Repeat the entire listing exactly as written.

START SUPPLIED DATA

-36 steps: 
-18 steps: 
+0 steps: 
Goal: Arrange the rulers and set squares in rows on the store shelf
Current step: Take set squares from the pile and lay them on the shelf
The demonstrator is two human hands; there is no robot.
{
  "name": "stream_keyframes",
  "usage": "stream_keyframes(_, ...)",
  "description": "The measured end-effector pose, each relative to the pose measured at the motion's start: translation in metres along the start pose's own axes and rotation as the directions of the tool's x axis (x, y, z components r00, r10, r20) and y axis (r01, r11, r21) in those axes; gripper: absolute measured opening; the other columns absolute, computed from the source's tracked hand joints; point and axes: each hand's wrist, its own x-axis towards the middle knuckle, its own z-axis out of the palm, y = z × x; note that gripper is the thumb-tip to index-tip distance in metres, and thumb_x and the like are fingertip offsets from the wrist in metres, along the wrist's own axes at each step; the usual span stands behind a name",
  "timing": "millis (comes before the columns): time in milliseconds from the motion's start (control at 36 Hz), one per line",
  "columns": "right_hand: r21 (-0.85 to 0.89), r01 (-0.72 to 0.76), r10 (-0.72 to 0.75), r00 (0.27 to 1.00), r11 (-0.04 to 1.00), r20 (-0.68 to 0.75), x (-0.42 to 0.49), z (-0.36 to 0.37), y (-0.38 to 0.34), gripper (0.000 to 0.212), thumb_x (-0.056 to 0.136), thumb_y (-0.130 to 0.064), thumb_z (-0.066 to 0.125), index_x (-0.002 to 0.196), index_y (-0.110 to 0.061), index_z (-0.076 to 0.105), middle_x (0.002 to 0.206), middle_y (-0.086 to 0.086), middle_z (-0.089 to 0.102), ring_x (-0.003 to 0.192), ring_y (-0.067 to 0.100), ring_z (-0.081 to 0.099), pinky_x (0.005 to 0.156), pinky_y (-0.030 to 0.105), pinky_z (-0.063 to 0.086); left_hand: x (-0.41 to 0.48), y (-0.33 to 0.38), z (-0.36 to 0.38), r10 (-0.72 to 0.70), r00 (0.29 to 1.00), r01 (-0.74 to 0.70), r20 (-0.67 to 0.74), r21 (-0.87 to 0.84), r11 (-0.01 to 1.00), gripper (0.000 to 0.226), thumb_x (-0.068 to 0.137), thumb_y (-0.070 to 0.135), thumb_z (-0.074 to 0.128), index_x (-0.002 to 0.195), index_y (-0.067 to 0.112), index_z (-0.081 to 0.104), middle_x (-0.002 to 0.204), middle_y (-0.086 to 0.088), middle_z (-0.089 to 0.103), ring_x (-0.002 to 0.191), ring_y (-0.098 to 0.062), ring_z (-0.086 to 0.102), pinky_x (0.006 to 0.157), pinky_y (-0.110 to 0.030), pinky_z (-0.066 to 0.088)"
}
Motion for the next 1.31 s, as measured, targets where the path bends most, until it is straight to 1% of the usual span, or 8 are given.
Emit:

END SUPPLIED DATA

OUTPUT OF THE EXERCISE:
-36 steps: 
-18 steps: 
+0 steps: 
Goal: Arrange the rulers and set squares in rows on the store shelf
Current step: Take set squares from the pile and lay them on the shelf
The demonstrator is two human hands; there is no robot.
{
  "name": "stream_keyframes",
  "usage": "stream_keyframes(_, ...)",
  "description": "The measured end-effector pose, each relative to the pose measured at the motion's start: translation in metres along the start pose's own axes and rotation as the directions of the tool's x axis (x, y, z components r00, r10, r20) and y axis (r01, r11, r21) in those axes; gripper: absolute measured opening; the other columns absolute, computed from the source's tracked hand joints; point and axes: each hand's wrist, its own x-axis towards the middle knuckle, its own z-axis out of the palm, y = z × x; note that gripper is the thumb-tip to index-tip distance in metres, and thumb_x and the like are fingertip offsets from the wrist in metres, along the wrist's own axes at each step; the usual span stands behind a name",
  "timing": "millis (comes before the columns): time in milliseconds from the motion's start (control at 36 Hz), one per line",
  "columns": "right_hand: r21 (-0.85 to 0.89), r01 (-0.72 to 0.76), r10 (-0.72 to 0.75), r00 (0.27 to 1.00), r11 (-0.04 to 1.00), r20 (-0.68 to 0.75), x (-0.42 to 0.49), z (-0.36 to 0.37), y (-0.38 to 0.34), gripper (0.000 to 0.212), thumb_x (-0.056 to 0.136), thumb_y (-0.130 to 0.064), thumb_z (-0.066 to 0.125), index_x (-0.002 to 0.196), index_y (-0.110 to 0.061), index_z (-0.076 to 0.105), middle_x (0.002 to 0.206), middle_y (-0.086 to 0.086), middle_z (-0.089 to 0.102), ring_x (-0.003 to 0.192), ring_y (-0.067 to 0.100), ring_z (-0.081 to 0.099), pinky_x (0.005 to 0.156), pinky_y (-0.030 to 0.105), pinky_z (-0.063 to 0.086); left_hand: x (-0.41 to 0.48), y (-0.33 to 0.38), z (-0.36 to 0.38), r10 (-0.72 to 0.70), r00 (0.29 to 1.00), r01 (-0.74 to 0.70), r20 (-0.67 to 0.74), r21 (-0.87 to 0.84), r11 (-0.01 to 1.00), gripper (0.000 to 0.226), thumb_x (-0.068 to 0.137), thumb_y (-0.070 to 0.135), thumb_z (-0.074 to 0.128), index_x (-0.002 to 0.195), index_y (-0.067 to 0.112), index_z (-0.081 to 0.104), middle_x (-0.002 to 0.204), middle_y (-0.086 to 0.088), middle_z (-0.089 to 0.103), ring_x (-0.002 to 0.191), ring_y (-0.098 to 0.062), ring_z (-0.086 to 0.102), pinky_x (0.006 to 0.157), pinky_y (-0.110 to 0.030), pinky_z (-0.066 to 0.088)"
}
Motion for the next 1.31 s, as measured, targets where the path bends most, until it is straight to 1% of the usual span, or 8 are given.
Emit:

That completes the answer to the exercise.